*** Opening INFORMATION SHOWN ***

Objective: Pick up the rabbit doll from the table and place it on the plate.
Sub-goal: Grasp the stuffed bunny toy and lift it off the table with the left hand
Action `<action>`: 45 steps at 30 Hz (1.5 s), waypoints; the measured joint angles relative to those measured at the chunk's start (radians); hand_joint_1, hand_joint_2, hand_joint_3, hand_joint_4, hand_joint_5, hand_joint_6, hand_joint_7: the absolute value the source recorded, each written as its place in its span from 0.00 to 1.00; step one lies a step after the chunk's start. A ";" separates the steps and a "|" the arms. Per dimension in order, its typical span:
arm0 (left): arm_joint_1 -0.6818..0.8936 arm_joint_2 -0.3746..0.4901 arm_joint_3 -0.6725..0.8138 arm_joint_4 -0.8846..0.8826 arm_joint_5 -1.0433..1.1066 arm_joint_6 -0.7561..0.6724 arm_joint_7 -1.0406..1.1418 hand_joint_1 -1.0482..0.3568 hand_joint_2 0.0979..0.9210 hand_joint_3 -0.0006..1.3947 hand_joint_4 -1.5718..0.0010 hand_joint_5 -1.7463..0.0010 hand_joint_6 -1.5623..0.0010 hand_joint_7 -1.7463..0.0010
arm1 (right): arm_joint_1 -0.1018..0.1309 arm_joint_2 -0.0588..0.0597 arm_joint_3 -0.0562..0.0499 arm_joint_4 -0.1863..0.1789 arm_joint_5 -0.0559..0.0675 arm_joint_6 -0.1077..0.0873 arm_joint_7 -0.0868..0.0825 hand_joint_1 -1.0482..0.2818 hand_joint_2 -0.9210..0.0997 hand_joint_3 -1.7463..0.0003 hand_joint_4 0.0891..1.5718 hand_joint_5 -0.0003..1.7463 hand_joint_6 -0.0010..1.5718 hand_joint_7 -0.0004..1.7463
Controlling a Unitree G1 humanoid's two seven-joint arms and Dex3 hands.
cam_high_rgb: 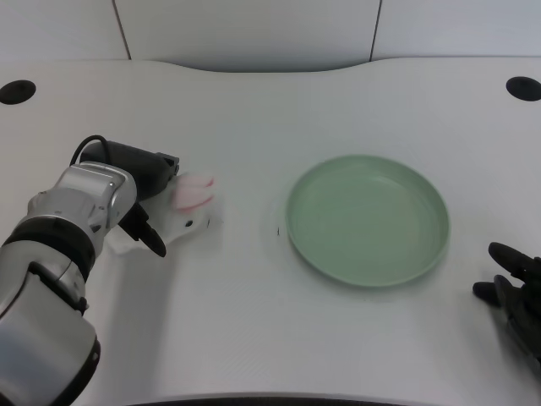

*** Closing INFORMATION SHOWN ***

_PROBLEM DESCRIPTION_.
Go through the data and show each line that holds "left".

_RESPONSE TO THIS EXERCISE_.
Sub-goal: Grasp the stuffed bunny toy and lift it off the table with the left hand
arm0 (left): arm_joint_1 -0.6818..0.8936 arm_joint_2 -0.3746..0.4901 arm_joint_3 -0.6725..0.8138 arm_joint_4 -0.8846..0.8826 arm_joint_5 -1.0433..1.1066 arm_joint_6 -0.7561..0.6724 arm_joint_7 -1.0406..1.1418 hand_joint_1 -1.0482..0.3568 hand_joint_2 0.0979..0.9210 hand_joint_3 -0.0006..1.3947 hand_joint_4 -1.5718..0.0010 hand_joint_5 -1.7463..0.0010 hand_joint_6 -1.5623..0.0010 hand_joint_7 -1.7463..0.0010

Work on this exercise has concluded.